[ENG] By using this website you are agreeing to our use of cookies. [POL] Korzystając z naszej strony, wyrażasz zgodę na używanie przez nas cookies [NED] Door gebruik te maken van onze diensten, gaat u akkoord met ons gebruik van cookies. OK
W niedzielnych wyborach do Bundestagu zagłosowało aż 82,5% uprawnionych do głosowania. To najwyższa frekwencja w niemieckich wyborach parlamentarnych od zjednoczenia Niemiec w 1990 r.
Mandat zwycięzców tych wyborów będzie zatem mocny. Najlepszy wynik (28,5%) uzyskało chadeckie CDU/CSU pod wodzą Friedricha Merza. To najprawdopodobniej on zostanie nowym kanclerzem.
Wiele bowiem wskazuje na to, że Niemcami znów będzie rządzić tzw. wielka koalicja. W ten sposób określa się koalicję dwóch głównych, mainstreamowych partii: prawicowego CDU/CSU oraz lewicowej SPD.
Taka koalicja powinna gwarantować stabilne rządy, ale trudno oczekiwać od niej wielkich reform, bo różnice ideologiczne pomiędzy CDU/CSU a SPD są wielkie. Z drugiej strony Niemcy nie mogą sobie pozwolić na kolejny słaby, niedecyzyjny rząd, bo sytuacja gospodarcza już od kilku lat jest trudna, podobnie jak sytuacja międzynarodowa.
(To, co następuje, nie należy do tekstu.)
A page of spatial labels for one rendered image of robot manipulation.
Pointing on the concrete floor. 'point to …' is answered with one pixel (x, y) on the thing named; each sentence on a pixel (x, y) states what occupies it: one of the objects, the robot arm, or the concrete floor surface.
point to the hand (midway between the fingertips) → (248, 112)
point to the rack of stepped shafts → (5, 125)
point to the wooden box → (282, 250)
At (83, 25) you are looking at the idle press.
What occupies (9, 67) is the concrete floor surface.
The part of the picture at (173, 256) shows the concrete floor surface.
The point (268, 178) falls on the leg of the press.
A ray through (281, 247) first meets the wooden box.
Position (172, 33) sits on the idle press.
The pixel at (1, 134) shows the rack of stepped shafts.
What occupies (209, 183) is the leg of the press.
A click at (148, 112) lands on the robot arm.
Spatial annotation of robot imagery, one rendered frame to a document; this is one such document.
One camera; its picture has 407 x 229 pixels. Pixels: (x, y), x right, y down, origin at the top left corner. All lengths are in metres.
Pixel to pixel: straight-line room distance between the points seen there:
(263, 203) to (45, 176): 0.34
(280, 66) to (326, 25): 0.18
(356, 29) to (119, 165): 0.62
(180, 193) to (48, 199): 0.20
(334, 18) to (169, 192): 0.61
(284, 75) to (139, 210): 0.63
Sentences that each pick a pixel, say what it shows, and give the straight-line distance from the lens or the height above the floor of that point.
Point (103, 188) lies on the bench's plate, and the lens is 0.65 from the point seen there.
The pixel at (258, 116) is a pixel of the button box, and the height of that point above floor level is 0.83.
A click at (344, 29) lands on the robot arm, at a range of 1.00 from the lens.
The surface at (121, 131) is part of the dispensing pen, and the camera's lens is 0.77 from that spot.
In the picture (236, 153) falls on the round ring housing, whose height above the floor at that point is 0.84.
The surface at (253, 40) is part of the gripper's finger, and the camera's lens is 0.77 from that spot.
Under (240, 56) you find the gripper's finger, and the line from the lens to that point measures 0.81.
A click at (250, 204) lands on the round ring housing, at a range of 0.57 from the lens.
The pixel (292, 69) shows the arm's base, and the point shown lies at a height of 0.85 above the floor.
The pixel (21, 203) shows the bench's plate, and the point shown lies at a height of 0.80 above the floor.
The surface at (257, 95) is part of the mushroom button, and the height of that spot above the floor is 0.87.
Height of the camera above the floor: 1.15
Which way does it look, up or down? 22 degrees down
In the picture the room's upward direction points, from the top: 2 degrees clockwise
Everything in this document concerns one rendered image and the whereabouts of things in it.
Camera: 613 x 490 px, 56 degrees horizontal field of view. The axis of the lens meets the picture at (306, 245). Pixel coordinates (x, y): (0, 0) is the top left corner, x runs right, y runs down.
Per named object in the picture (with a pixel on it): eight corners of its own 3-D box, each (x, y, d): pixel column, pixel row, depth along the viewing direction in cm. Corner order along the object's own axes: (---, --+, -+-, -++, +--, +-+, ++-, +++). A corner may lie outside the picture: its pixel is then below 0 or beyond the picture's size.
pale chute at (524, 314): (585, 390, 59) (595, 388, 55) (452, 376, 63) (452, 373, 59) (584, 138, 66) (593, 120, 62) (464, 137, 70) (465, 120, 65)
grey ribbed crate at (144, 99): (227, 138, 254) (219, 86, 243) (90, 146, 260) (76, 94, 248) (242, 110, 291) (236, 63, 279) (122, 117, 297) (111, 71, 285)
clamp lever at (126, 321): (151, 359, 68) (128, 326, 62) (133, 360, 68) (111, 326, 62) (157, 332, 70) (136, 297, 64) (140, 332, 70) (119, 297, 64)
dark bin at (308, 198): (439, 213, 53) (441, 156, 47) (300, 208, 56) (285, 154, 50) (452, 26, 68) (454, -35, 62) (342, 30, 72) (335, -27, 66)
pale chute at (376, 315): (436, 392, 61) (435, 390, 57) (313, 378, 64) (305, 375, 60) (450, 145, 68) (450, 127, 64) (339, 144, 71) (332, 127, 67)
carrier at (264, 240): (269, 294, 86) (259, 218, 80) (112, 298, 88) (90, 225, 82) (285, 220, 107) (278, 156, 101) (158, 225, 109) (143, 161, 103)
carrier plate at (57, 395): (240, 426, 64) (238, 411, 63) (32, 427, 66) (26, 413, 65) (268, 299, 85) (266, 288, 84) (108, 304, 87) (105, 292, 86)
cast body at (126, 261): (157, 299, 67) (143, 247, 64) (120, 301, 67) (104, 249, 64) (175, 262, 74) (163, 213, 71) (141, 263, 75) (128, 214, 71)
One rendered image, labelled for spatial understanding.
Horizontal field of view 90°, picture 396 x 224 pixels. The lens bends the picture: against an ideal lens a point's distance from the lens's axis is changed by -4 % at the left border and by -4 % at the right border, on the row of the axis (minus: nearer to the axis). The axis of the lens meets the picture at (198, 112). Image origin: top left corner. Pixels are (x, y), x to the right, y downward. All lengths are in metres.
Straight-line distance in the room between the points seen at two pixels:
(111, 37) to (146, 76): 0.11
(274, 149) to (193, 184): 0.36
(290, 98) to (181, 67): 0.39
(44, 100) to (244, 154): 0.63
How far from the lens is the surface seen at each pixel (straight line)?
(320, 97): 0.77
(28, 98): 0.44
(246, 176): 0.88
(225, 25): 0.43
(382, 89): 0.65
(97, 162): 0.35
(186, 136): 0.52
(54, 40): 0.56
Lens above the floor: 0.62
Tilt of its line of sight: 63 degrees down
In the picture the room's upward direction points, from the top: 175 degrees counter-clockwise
Socjaldemokraci z SPD, pod wodzą niepopularnego kanclerza Olafa Scholza, uzyskali w tych wyborach jeden z najgorszych wyników w swojej długiej historii, ale zdobyli wystarczająco dużo mandatów, by koalicja CDU/CSU z SPD miała większość w Bundestagu.
SPD zdobyło 16,4% głosów, co dało tej partii 120 mandatów. CDU/CSU uzyskało 208 miejsc w Bundestagu. Razem obie te partie mają więc 328 mandatów, a do uzyskania większości w 630-osobowym Bundestagu potrzeba 316 mandatów.
Drugi najlepszy wynik w niedzielnym głosowaniu uzyskała populistyczna Alternatywa dla Niemiec AfD. To antyeuropejskie, prorosyjskie ugrupowanie znane z ostrego sprzeciwu wobec polityki azylowej i migracyjnej poprzednich rządów, poparło aż 20,8% głosujących. To dwa razy więcej niż cztery lata temu!
AfD jest jednak izolowane przez inne partie i żadna z głównych sił politycznych nie chce współpracować z tym skrajnie prawicowym, populistycznym ruchem. Alternatywa dla Niemiec cieszy się szczególnie wielkim poparciem na terenach byłego NRD.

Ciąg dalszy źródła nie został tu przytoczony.